MicroRNA-196a regulates bovine newborn ovary homeobox gene (NOBOX) expression during early embryogenesis

BackgroundOocyte-derived maternal RNAs drive early embryogenesis when the newly formed embryo is transcriptionally inactive. Recent studies in zebrafish have identified the role of microRNAs during the maternal-to-embryonic transition (MET). MicroRNAs are short RNAs that bind to the 3' UTR of target mRNAs to repress their translation and accelerate their decay. Newborn ovary homeobox gene (NOBOX) is a transcription factor that is preferentially expressed in oocytes and essential for folliculogenesis in mice.

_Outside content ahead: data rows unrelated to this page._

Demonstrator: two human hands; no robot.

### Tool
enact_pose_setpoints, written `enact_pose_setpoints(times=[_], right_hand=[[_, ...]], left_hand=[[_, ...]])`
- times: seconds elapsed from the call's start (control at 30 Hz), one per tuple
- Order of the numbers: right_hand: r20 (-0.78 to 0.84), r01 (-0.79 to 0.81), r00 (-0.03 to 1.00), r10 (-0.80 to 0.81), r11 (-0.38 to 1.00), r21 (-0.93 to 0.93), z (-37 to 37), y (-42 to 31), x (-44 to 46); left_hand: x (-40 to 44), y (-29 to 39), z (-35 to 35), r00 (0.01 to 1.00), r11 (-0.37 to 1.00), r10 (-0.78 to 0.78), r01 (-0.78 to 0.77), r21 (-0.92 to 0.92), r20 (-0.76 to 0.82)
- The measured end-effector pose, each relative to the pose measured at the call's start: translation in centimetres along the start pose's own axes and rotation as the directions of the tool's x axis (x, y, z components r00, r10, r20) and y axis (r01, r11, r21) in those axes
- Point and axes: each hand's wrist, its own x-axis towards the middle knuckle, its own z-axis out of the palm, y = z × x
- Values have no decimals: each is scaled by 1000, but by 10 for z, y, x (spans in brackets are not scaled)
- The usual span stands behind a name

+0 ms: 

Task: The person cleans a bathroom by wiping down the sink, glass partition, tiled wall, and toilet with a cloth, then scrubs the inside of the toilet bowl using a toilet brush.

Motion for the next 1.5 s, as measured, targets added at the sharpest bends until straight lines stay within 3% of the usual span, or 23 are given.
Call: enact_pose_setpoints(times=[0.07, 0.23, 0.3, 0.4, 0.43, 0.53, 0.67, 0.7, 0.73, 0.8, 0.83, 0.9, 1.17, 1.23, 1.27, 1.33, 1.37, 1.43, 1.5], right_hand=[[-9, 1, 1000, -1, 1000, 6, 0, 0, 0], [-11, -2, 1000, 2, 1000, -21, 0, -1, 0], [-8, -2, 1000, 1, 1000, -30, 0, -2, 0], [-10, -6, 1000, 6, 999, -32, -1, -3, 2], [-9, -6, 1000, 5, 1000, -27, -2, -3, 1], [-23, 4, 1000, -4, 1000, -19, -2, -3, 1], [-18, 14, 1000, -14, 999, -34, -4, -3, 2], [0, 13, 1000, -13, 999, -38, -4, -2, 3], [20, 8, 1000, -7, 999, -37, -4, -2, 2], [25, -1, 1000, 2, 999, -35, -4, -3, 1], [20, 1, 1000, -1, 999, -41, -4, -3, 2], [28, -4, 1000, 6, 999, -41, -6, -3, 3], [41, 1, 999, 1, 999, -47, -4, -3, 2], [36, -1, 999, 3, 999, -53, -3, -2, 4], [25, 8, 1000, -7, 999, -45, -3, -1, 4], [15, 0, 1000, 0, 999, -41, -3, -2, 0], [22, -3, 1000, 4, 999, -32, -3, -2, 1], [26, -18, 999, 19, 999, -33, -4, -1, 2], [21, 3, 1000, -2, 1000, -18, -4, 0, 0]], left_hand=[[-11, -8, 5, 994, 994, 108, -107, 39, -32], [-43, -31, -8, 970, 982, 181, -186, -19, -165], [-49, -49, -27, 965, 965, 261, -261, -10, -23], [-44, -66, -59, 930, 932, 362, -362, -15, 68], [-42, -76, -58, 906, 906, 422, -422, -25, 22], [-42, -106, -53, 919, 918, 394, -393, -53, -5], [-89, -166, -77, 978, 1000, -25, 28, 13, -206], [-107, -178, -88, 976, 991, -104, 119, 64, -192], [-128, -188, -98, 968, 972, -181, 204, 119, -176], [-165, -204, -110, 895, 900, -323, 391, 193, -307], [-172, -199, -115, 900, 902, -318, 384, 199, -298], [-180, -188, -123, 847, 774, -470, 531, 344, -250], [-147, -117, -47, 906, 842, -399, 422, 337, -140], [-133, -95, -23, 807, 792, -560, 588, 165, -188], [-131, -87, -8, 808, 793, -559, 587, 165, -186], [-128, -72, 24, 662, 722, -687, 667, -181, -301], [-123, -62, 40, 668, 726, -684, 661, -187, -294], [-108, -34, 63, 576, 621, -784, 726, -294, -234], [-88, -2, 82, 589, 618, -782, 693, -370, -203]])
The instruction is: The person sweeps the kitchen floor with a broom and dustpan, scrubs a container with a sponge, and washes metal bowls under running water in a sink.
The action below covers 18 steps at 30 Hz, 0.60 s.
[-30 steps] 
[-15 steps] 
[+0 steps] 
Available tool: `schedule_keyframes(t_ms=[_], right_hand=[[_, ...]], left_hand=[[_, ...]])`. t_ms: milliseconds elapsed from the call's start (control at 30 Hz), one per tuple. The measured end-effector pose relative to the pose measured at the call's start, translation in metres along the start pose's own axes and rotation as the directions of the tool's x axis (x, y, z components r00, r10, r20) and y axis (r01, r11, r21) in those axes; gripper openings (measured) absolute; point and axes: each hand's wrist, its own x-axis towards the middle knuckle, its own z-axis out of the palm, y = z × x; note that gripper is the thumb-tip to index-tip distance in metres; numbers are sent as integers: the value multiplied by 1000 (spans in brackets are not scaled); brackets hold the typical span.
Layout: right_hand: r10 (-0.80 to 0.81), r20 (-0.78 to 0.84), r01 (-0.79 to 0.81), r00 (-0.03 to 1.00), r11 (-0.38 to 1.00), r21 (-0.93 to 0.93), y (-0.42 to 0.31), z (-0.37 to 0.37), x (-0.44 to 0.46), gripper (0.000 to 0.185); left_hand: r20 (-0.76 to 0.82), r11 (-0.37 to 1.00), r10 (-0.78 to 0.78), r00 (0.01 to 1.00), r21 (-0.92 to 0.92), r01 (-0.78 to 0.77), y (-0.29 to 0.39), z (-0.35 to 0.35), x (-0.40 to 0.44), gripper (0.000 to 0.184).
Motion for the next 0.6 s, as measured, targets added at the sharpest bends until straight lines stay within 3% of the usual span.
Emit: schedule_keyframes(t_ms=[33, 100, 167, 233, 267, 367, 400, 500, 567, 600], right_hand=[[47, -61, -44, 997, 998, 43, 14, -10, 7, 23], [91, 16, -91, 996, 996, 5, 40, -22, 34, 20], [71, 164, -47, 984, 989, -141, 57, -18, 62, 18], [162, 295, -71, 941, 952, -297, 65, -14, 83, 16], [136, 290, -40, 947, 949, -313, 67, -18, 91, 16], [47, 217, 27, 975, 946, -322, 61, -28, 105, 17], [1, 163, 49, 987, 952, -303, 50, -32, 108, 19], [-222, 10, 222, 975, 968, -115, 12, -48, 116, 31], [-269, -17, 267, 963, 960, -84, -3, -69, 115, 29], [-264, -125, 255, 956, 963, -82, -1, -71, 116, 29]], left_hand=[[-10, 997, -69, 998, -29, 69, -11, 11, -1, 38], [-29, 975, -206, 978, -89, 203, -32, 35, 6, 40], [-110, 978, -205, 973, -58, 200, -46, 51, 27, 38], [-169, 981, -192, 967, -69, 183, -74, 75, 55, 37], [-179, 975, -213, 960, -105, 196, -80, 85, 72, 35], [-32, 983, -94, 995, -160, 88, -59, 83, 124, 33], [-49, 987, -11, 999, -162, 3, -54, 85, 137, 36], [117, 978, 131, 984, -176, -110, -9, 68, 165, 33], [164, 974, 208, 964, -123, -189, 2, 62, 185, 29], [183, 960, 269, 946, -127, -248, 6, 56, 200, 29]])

NOBOX knockout mice are infertile and lack of NOBOX disrupts expression of many germ-cell specific genes and microRNAs. We recently reported the cloning and expression of bovine NOBOX during early embryonic development and our gene knockdown studies indicate that NOBOX is a maternal effect gene essential for early embryonic development. As NOBOX is a maternal transcript critical for development and NOBOX is depleted during early embryogenesis, we hypothesized that NOBOX is targeted by microRNAs for silencing and/or degradation.ResultsUsing an algorithm "MicroInspector", a potential microRNA recognition element (MRE) for miR-196a was identified in the 3' UTR of the bovine NOBOX mRNA. Expression analysis of miR-196a in bovine oocytes and during early embryonic development indicated that it is expressed both in oocytes and embryos and tends to increase at the four-cell and eight-cell stages. Ectopic expression of NOBOX and miR-196a in HeLa cells inhibited the expression of NOBOX protein compared to the control cells without miR-196a. Similarly, the activity of a luciferase construct containing the entire 3' UTR of bovine NOBOX was suppressed, and the regulation was abolished by mutations in the miR-196a binding site indicating that the predicted MRE is critical for the direct and specific binding of miR-196a to the NOBOX mRNA. Furthermore, ectopic expression of miR-196a mimic in bovine early embryos significantly reduced the NOBOX expression at the both mRNA and protein levels.ConclusionCollectively, our results demonstrate that miR-196a is a bona fide negative regulator of NOBOX during bovine early embryogenesis.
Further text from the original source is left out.